The virus initially hitched a ride to Iceland with people returning from ski trips in the Alps. “When we started population screening, it became clear it was leaking in from other countries too. There was a substantial spread from the UK, for example,” said Stefánsson.

What strikes Stefánsson is the huge variation in the severity of the infection. “Some describe it as merely being like a mild cold. Men are affected by it more seriously than women. How much of this is related to the individual genetics of a person? No solid evidence to say yet,” he said.

Health officials from all over the world have been getting in touch with deCode, seeking its advice. “We can certainly advise, but we’re not at the size where we can offer capacity to others abroad.”

As Iceland moves into the next phase of the disease, “We will be there in the background, ready to help,” said Stefansson. “I’m convinced we can shut this down very quickly, if new cases pop up,” he said. And even if the upcoming tourism season appears in peril, “We will get travellers here again.”

Second wave under control

In the meantime, some things are inevitably stalled. “People work across borders online, but the pandemic has slowed research down for sure,” said Benediktsson.

“We will learn a lot from this,” he said. “We are more used to these online meetings and lectures now, anyway. We will use more of them in the future. Still, he finds meetings over Zoom very tiring. “It’s always better to sit in a room with people.”

“For people living here, the remoteness now can feel like an advantage,” Benediktsson said. “But we also rely on international collaboration. We need people to come here and, who knows, maybe they’ll be more interested after our good experience.”

Iceland’s strategy for keeping the virus at bay also involved good statistical modelling.

With new cases slowing to a trickle, the modellers are now taking a break. “We have not done a forecast since May 4,” said Thor Aspelund, professor of epidemiology and biostatistics at the University of Iceland, who has been assisting the country’s response team.

He explains how the country’s researchers arrived at some pretty bang-on predictions for the virus spread. “We took in the big picture. There was a paper from China published just before mid-March, which described the overall picture of how the pandemic travelled through 29 provinces. There was always a similar growth pattern in each of the provinces.” The Chinese data, it transpired, was a great predictor of how the virus would spread in Iceland. “It’s amazing how well things followed this pattern,” said Aspelund.

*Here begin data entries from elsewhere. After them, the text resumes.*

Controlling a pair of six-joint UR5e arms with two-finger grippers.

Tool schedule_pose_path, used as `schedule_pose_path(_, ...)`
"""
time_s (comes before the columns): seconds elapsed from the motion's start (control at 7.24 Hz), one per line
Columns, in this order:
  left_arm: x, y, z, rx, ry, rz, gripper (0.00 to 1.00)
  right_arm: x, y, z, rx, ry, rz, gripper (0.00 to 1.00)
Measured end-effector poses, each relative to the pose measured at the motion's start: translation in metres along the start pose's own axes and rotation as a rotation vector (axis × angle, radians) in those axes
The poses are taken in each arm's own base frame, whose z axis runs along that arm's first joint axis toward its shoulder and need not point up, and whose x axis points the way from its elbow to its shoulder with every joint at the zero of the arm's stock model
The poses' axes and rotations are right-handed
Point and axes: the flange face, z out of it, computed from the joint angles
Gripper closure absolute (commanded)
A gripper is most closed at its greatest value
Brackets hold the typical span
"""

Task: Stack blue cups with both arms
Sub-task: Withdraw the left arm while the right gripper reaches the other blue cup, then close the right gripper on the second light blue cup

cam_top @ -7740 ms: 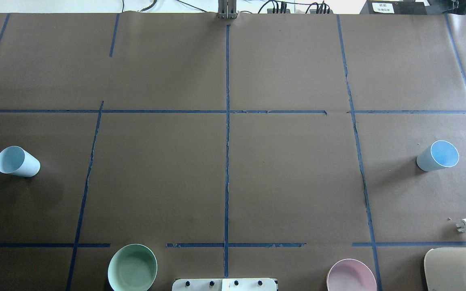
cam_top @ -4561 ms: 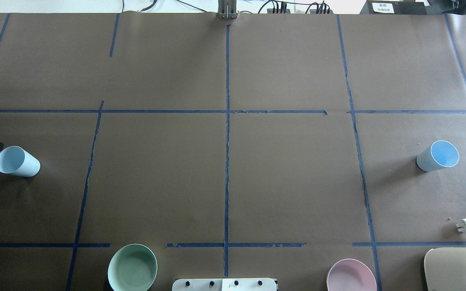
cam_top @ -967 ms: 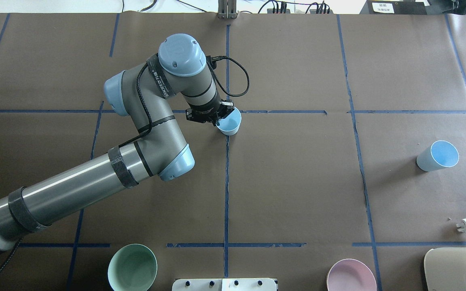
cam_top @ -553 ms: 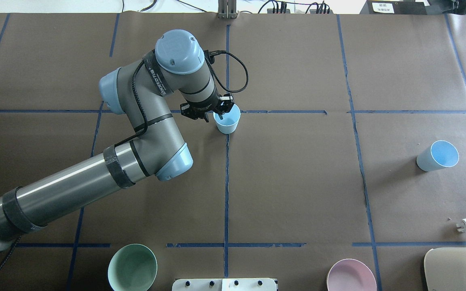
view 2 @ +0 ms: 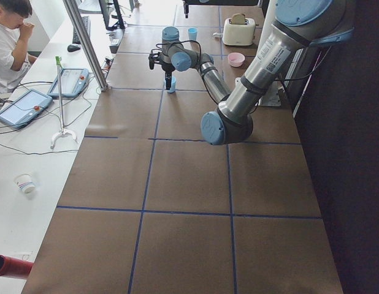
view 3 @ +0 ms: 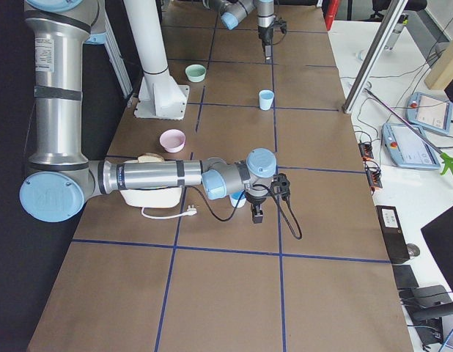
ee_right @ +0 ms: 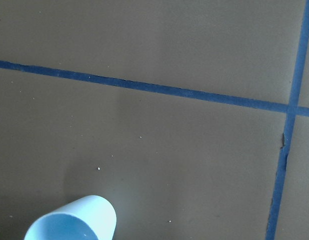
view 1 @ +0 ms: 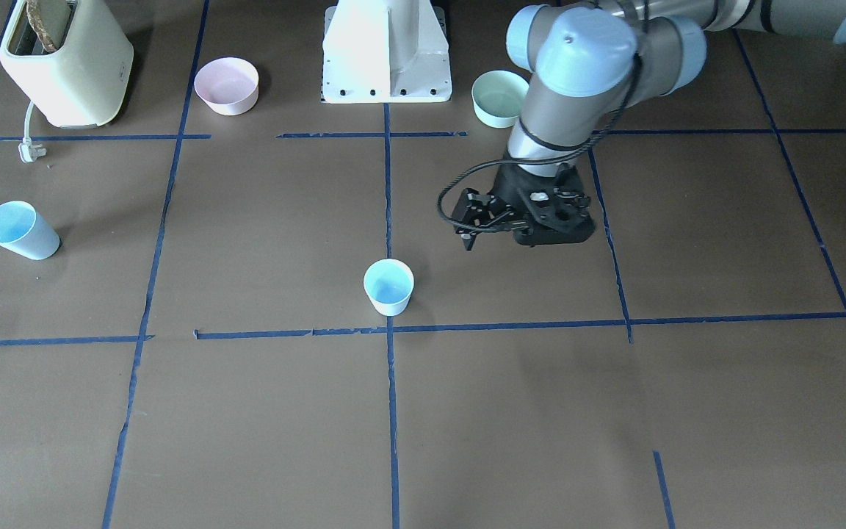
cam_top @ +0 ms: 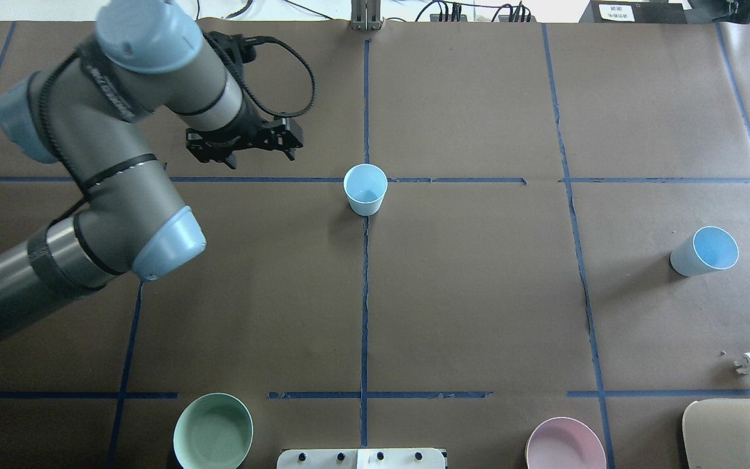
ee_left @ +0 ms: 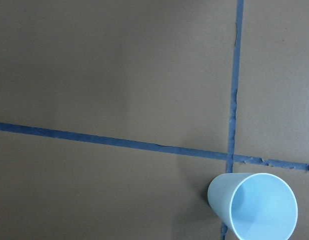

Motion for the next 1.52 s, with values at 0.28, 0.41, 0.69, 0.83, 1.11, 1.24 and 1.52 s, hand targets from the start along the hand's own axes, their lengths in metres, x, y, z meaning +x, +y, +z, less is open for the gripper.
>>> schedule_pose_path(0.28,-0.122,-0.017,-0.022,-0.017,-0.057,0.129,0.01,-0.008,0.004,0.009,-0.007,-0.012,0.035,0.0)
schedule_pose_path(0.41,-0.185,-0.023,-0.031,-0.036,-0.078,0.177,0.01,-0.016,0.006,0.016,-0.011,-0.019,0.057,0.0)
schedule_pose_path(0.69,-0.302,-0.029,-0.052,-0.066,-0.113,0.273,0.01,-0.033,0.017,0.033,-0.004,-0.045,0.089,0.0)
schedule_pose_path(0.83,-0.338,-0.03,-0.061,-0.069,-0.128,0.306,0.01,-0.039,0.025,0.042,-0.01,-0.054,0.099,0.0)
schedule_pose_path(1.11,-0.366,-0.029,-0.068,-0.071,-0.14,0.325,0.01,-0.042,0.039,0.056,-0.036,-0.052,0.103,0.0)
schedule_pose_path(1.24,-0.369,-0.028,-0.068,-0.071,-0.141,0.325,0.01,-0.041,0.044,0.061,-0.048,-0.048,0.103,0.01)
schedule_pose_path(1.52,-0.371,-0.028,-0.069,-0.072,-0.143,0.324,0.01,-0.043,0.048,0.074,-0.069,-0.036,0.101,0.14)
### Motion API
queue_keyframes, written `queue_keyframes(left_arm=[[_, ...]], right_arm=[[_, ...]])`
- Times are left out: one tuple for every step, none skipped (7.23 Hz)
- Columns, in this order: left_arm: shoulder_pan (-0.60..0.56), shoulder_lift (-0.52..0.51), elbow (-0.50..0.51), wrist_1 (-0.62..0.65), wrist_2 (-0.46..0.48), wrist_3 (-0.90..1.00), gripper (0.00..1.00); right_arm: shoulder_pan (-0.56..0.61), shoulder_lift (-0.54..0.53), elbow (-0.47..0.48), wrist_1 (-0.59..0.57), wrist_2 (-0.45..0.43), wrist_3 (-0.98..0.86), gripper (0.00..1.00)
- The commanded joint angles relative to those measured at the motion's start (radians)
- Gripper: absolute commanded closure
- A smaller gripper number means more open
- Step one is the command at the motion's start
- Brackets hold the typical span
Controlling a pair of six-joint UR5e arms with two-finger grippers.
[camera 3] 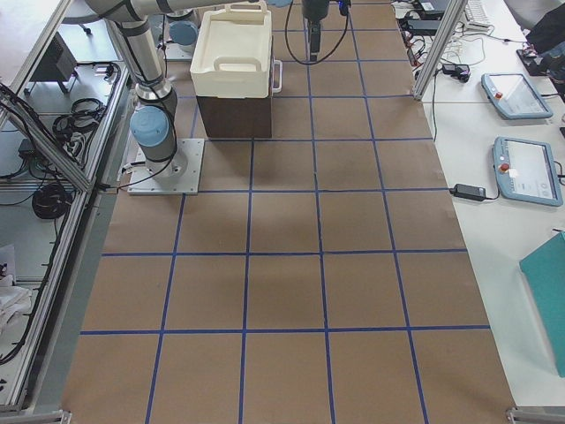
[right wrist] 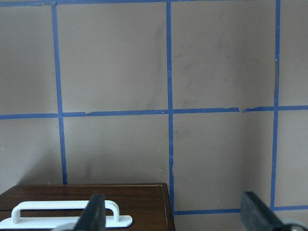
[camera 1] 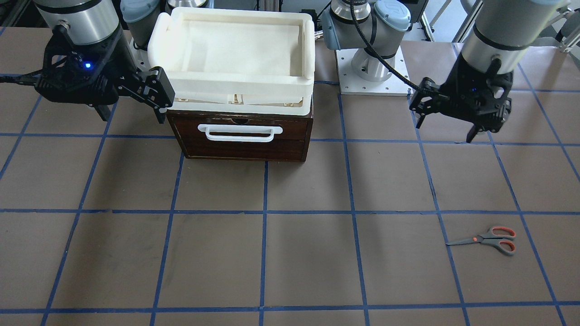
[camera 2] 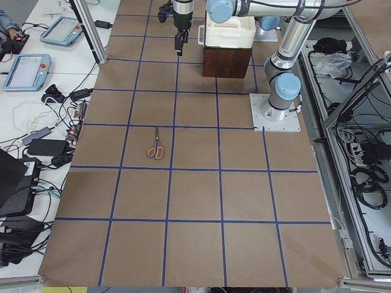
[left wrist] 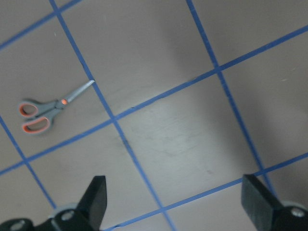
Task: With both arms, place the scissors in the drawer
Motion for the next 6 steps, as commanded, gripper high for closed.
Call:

Model building was aided by the quick capture of new cases in Iceland. “With our testing and tracing operation, I believe we got most of the cases here,” he said. “So we were pretty sure we weren’t underestimating the disease. We could predict accurately how many would go into hospital and ICU. We were accurate on when the peak would happen. There were no surprises,” he said.

Of the 1,800 people diagnosed with the disease in Iceland, just over 100 went to hospital. “Health officials can now monitor every diagnosed person and reach out to them to check symptoms, almost daily. So there was never any panic,” Aspelund said.

He himself has had two tests for the virus, which were both negative, and is now awaiting the results of an antibody test. Like Stefánsson, he’s confident that the country can handle the virus.

“I would not predict that we would see the disease spread again [like before],” Aspelund said. “I’m aware we’re going to see cases. They’re going to be in control. People know now what they’re going to do.”